If you're worried about the cost, you should know that reconstructive surgery after a Mohs procedure is almost always covered by insurance. Because it's considered a "medically necessary reconstruction" following the removal of a tumor, it's not treated like a voluntary cosmetic procedure (like a nose job or Botox).
Questions to ask your doctor
If you're still feeling uneasy, the best thing you can do is talk to your surgeon before the big day. You might ask things like: * "Based on the size of my biopsy, how large do you expect the final wound to be?" * "Do you usually perform the repairs yourself, or do you work with a plastic surgeon?" * "What kind of repair do you think will be most likely for this location?" * "Can I see some 'before and after' photos of similar repairs you've done?"
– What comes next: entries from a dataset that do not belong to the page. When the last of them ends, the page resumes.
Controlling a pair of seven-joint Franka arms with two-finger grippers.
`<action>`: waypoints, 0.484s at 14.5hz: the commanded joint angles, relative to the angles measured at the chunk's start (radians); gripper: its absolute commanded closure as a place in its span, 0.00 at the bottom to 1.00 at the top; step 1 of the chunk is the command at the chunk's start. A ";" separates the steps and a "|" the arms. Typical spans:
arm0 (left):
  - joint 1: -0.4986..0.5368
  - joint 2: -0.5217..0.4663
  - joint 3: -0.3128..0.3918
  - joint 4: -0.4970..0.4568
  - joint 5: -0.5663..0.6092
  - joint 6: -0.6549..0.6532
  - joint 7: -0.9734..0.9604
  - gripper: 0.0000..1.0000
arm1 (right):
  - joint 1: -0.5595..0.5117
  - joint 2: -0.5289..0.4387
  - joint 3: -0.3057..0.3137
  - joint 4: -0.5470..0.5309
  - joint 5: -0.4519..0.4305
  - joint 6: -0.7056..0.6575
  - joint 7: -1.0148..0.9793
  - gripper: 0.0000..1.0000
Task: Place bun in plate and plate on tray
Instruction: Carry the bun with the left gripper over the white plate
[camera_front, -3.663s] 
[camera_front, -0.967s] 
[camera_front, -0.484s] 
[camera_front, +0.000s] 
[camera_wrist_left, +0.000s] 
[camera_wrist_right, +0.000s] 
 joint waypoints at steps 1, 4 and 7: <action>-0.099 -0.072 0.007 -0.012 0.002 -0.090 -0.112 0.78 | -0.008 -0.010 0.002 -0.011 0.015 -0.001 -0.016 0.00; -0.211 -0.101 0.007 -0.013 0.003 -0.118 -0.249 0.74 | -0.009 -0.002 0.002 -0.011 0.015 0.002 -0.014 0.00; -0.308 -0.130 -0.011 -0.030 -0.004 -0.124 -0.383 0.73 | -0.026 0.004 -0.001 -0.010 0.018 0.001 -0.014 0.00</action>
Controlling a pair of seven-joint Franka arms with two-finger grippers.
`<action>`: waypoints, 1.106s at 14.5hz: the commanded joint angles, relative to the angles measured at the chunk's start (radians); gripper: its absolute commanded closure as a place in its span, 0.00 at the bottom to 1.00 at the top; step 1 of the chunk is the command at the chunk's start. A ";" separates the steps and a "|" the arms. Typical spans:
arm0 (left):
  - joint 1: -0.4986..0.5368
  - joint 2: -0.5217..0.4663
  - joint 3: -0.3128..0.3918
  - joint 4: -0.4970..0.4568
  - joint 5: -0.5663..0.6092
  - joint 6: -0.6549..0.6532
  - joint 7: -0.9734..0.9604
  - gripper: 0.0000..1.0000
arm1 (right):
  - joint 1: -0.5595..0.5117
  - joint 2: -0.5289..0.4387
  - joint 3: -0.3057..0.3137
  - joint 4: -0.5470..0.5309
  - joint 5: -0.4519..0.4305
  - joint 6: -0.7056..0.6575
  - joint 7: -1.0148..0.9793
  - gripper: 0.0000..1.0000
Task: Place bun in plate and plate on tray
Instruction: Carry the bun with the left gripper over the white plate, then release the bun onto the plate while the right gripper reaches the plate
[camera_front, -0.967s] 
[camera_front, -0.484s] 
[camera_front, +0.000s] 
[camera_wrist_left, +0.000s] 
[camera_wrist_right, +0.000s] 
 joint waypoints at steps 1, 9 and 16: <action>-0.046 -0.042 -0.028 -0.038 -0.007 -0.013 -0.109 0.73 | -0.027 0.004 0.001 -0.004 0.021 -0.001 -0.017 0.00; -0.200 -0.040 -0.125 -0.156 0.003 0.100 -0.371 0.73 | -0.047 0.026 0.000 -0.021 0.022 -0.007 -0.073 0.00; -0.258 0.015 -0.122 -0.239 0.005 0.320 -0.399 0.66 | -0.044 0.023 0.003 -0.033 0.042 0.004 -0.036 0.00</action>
Most surgeons are happy to walk you through their thought process. Knowing the plan can take a lot of the "fear of the unknown" out of the equation.
The bottom line
So, will i need plastic surgery after mohs? You will definitely need some form of "closure" or repair, but whether that requires a separate plastic surgeon depends on the complexity of the spot. The vast majority of Mohs patients end up very happy with their results, even if the first few weeks of healing look a little scary.
Your skin is incredibly resilient. Between the skill of modern surgeons and your body's natural ability to knit itself back together, you'll likely find that a few months down the road, the scar is just a tiny reminder of a health hurdle you successfully cleared. Take a deep breath—you've got this, and there are plenty of options to make sure you look like yourself when it's all over.